|SS2.05 Phylogenetic and Physiologic Successions in Aquatic Bacterial Communities|
|Date: Monday, June 10, 2002|
|Time: 11:30:00 AM|
|Location: Carson C|
|Servais, P, , Univ. of Brussels, Brussels, Belgium, email@example.com|
|Lebaron, P, , Observatoire Océanologique , Banyuls-sur-mer, France, |
|Troussellier, M, , Univ. of Montpellier , Montpellier , France, |
|Schäffer, H, , Univ. of Warwick, Coventry, United Kingdom, |
|Muyzer, G, , Univ. of Delft, Delft, Netherlands, |
|Courties, C, , Observatoire Océanologique , Banyuls-sur-mer, France, |
|Bernard, L, , Observatoire Océanologique , Banyuls-sur-mer, France, |
|Vives-Rego, J, , Univ. of Barcelona, Barcelona, Spain, |
|BACTERIAL ACTIVITY AND GENETIC DIVERSITY ALONG THE SALINITY GRADIENT OF THE RHÔNE RIVER PLUME (FRANCE).|
|Microbial ecological and molecular biological methods were simultaneously used to investigate the relationship between bacterial diversity and activity along an estuarine gradient. Samples were collected in the plume following a Lagrangian strategy. Phytoplanktonic and bacterial cells were enumerated by flow cytometry, bacterial activity was estimated by thymidine and leucine incorporation rates and bacterial genetic richness was analyzed by the number of DGGE bands obtained from 16S rDNA and RNA.

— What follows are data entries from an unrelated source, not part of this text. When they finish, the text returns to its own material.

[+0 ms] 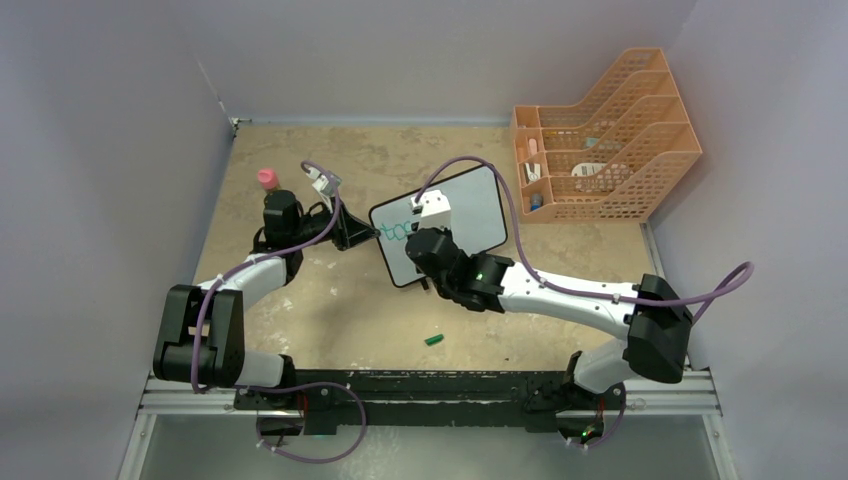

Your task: Write a sentence on the whiteboard

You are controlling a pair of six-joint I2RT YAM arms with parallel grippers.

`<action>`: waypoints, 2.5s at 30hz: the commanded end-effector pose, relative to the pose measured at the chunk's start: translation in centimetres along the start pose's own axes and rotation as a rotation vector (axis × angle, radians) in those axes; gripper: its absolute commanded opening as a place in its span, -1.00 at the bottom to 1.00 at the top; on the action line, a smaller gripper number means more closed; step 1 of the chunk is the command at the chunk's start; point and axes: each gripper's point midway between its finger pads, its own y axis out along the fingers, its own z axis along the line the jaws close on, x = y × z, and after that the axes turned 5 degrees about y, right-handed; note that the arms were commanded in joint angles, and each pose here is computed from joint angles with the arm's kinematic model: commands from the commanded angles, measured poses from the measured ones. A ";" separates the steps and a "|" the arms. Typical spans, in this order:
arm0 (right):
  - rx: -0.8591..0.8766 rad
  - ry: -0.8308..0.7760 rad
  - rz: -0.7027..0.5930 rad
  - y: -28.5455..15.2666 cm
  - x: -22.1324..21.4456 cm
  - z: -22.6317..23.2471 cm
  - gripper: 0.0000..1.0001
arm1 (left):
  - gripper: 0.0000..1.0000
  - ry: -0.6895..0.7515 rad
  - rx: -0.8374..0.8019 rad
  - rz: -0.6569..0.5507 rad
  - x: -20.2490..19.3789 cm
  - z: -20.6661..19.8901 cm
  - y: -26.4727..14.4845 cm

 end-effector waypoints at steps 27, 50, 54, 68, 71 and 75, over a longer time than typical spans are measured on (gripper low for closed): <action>0.057 0.080 -0.186 -0.9 7.7 0.7 -1.00 | -1.00 0.103 -0.033 -0.024 1.8 -0.9 0.2; 0.065 0.066 -0.181 0.3 8.0 1.3 -1.00 | -1.00 0.102 -0.035 -0.022 1.8 -0.9 0.2; 0.057 0.062 -0.166 0.4 7.5 1.1 -1.00 | -1.00 0.104 -0.034 -0.023 1.8 -0.9 0.2; 0.053 0.070 -0.108 0.2 5.6 0.4 -1.00 | -1.00 0.105 -0.033 -0.023 1.8 -0.9 0.2; 0.055 0.076 -0.105 0.1 5.4 0.4 -1.00 | -1.00 0.104 -0.034 -0.023 1.8 -0.9 0.2; 0.047 0.074 -0.090 0.1 4.9 0.1 -1.00 | -1.00 0.104 -0.033 -0.022 1.8 -0.9 0.2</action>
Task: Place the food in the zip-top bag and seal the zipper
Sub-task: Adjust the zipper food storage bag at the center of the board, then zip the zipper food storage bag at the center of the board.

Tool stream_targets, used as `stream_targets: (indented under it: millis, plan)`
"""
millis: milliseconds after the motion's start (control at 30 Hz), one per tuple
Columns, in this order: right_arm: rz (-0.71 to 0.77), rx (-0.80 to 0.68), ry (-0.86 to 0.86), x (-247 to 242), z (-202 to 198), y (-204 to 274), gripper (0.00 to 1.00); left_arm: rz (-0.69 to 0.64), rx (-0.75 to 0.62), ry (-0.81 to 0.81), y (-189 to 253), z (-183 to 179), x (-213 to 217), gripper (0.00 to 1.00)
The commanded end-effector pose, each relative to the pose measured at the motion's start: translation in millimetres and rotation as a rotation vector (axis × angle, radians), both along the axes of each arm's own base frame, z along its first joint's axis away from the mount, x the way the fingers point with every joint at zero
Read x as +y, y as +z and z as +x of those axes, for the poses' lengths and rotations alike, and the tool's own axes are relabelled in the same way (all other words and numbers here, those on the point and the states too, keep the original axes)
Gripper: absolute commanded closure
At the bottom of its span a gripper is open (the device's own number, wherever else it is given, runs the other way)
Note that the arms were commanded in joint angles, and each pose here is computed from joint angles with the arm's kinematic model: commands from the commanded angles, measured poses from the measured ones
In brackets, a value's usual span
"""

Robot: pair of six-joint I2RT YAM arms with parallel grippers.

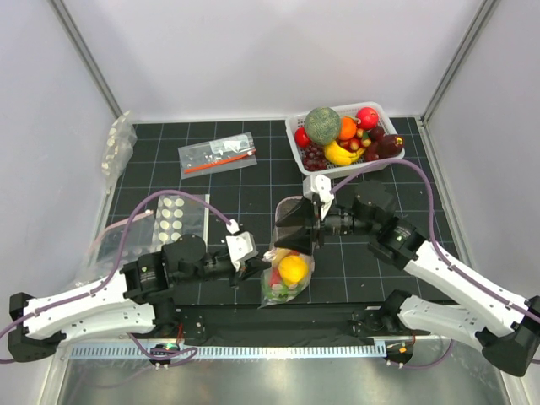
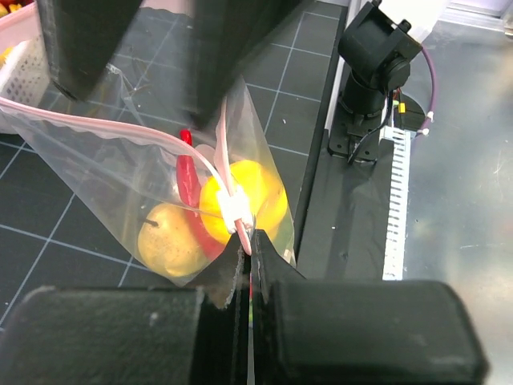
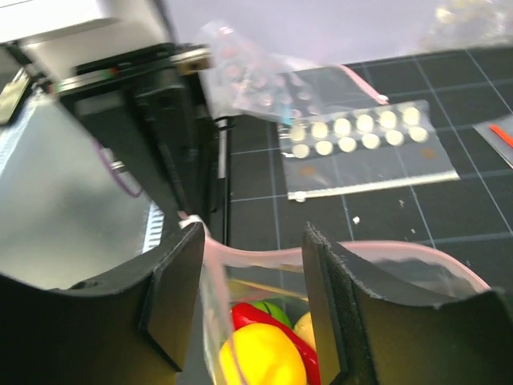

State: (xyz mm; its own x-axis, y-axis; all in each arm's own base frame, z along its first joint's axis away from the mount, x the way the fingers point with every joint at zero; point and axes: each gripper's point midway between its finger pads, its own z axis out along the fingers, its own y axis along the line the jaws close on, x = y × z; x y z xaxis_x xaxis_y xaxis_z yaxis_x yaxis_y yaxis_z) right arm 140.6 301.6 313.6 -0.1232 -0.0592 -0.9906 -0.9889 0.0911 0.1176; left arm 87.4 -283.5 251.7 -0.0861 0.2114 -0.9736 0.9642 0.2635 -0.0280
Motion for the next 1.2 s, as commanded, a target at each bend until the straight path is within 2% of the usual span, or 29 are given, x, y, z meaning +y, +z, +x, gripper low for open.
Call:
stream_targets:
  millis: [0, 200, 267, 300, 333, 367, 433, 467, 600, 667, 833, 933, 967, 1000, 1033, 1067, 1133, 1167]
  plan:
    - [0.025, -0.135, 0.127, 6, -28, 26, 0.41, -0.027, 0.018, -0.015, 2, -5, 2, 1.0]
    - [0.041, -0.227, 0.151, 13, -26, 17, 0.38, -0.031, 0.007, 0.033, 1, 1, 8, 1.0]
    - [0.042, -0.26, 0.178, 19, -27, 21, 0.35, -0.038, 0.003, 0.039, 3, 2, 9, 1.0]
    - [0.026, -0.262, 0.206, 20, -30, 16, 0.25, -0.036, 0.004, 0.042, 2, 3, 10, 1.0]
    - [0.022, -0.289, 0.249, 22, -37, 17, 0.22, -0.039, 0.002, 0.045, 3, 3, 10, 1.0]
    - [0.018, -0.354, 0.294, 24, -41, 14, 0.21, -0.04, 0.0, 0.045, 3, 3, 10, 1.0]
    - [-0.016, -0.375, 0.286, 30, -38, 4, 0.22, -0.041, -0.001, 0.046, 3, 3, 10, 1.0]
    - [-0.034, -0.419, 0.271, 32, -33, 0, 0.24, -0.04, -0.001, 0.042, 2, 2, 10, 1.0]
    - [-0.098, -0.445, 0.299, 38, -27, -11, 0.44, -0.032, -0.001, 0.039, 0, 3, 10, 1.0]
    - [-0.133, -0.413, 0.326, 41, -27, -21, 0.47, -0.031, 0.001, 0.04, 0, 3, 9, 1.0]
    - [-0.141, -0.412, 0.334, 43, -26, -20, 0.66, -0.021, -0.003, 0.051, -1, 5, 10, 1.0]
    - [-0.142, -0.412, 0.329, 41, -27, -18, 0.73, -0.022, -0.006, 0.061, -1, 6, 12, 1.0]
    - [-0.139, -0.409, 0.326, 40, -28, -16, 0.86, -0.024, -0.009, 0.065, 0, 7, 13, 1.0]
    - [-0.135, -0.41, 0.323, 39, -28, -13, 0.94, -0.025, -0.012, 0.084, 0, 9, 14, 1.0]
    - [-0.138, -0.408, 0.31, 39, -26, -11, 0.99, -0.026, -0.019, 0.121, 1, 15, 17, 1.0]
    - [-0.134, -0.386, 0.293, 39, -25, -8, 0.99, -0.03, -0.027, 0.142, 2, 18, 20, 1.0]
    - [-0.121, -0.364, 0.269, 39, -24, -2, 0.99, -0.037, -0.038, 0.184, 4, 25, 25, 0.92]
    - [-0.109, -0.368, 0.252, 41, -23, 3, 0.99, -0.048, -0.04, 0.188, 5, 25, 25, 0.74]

The estuarine gradient exhibited large changes in bacterial abundances and activities. A high genetic diversity was observed in this system compared to other aquatic ecosystems. Very few DGGE bands initially found in the freshwater profile were detected in the marine end-part of the gradient. The ratio between the number of bands of RNA- and DNA-derived profiles was used as an estimation of the proportion of active populations; values of this ratio indicate that in the Rhone river only a part of the constitutive populations were active. This ratio was higher for marine communities showing that activity was distributed within a large diversity of populations.